Storing Data with Dapr (Dapr Series #3)

Dapr! No, not dapper, dapr.

If you haven't read my past articles about dapr, that's ok. Let me try to boil this big project down to a sentence:

👋 Dapr is a process you run that does all the hard stuff for your app you'd rather not do

If you want to read more about it, see the intro blog post.

And with that, let's talk about (and demo!) probably the hardest thing that most (any?) apps have to deal with: storing data.

🙋‍♀️ Dapr does other things besides storage too

Why It Matters

Dealing with data stores is hard. You have to get the right SDK, mock out your data store for unit tests, write integration tests for round-tripping data, make sure you deal with migrations, failover, and more...

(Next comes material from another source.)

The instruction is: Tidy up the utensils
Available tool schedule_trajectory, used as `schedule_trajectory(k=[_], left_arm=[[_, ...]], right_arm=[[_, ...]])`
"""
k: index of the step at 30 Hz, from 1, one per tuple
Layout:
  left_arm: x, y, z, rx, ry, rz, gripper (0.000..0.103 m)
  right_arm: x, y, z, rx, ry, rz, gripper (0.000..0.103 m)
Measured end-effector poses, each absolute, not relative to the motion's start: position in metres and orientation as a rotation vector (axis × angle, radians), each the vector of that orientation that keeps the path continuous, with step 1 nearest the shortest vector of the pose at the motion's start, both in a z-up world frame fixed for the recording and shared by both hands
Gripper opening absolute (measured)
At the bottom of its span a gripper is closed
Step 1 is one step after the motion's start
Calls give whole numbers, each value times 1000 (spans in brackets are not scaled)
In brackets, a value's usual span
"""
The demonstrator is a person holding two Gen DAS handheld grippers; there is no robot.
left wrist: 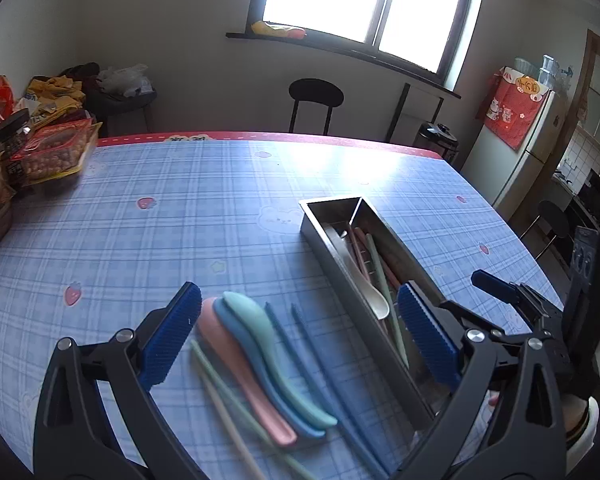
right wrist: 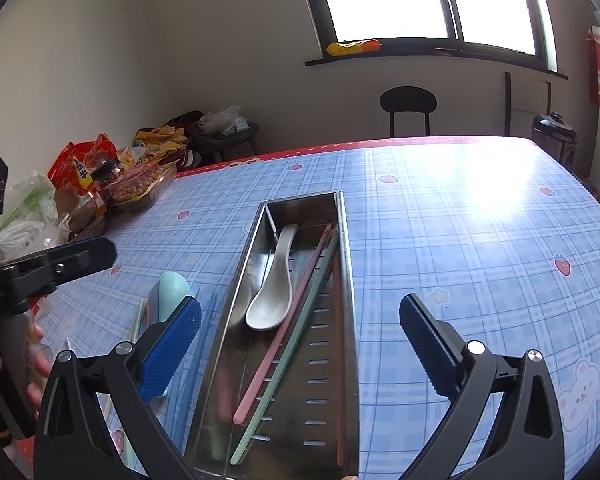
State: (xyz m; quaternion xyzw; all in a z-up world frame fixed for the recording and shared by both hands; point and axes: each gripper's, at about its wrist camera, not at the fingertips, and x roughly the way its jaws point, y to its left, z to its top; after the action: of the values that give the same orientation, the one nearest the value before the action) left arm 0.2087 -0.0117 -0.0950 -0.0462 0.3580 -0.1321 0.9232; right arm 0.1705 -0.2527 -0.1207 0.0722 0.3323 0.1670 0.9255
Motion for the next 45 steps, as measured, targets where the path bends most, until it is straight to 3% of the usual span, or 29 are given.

Dapr helps with all that, but it also comes with some limitations too. Before we go demo the thing, some pros and cons for storage:

➕ You read/write data with a pretty simple REST API (or gRPC!)
➕ You get a lot of useful features (retries anyone?)
➕ You can swap out implementations (Dapr comes with a bunch of different implementations of the data API across clouds and open/closed source.)
➖ You have to fit your data model into key/value. Not all apps fit into this model
➕ and ➖ You have to do a bit of reading to take advantage of some useful storage features:
- Strong consistency
- Optimistic Concurrency
- Retry policies

ℹ In Dapr land, the data storage API isn't called a database on purpose because it gives you a key/value storage API. It's not SQL or any other kind of rich query language, so keep that in mind when deciding what to use.

If you want, you can check out more details on storage here.

🏄‍♀️ Surf's Up, Let's Demo This Thing

Dapr comes with a bunch of different implementations of the data API across clouds and open/closed source. We'll use the Redis implementation here.

ℹ You'll need to have Docker installed and running for this demo to work

1️⃣ - Installing 🛠

I followed the installing instructions, using the Linux script (since I'm using WSL2):

$ wget -q https://raw.githubusercontent.com/dapr/cli/master/install/install.sh -O - | /bin/bash

I had to provide my password because the script sudos things, so if you're not into letting a random script from GitHub get superuser on your computer, you can download binaries instead.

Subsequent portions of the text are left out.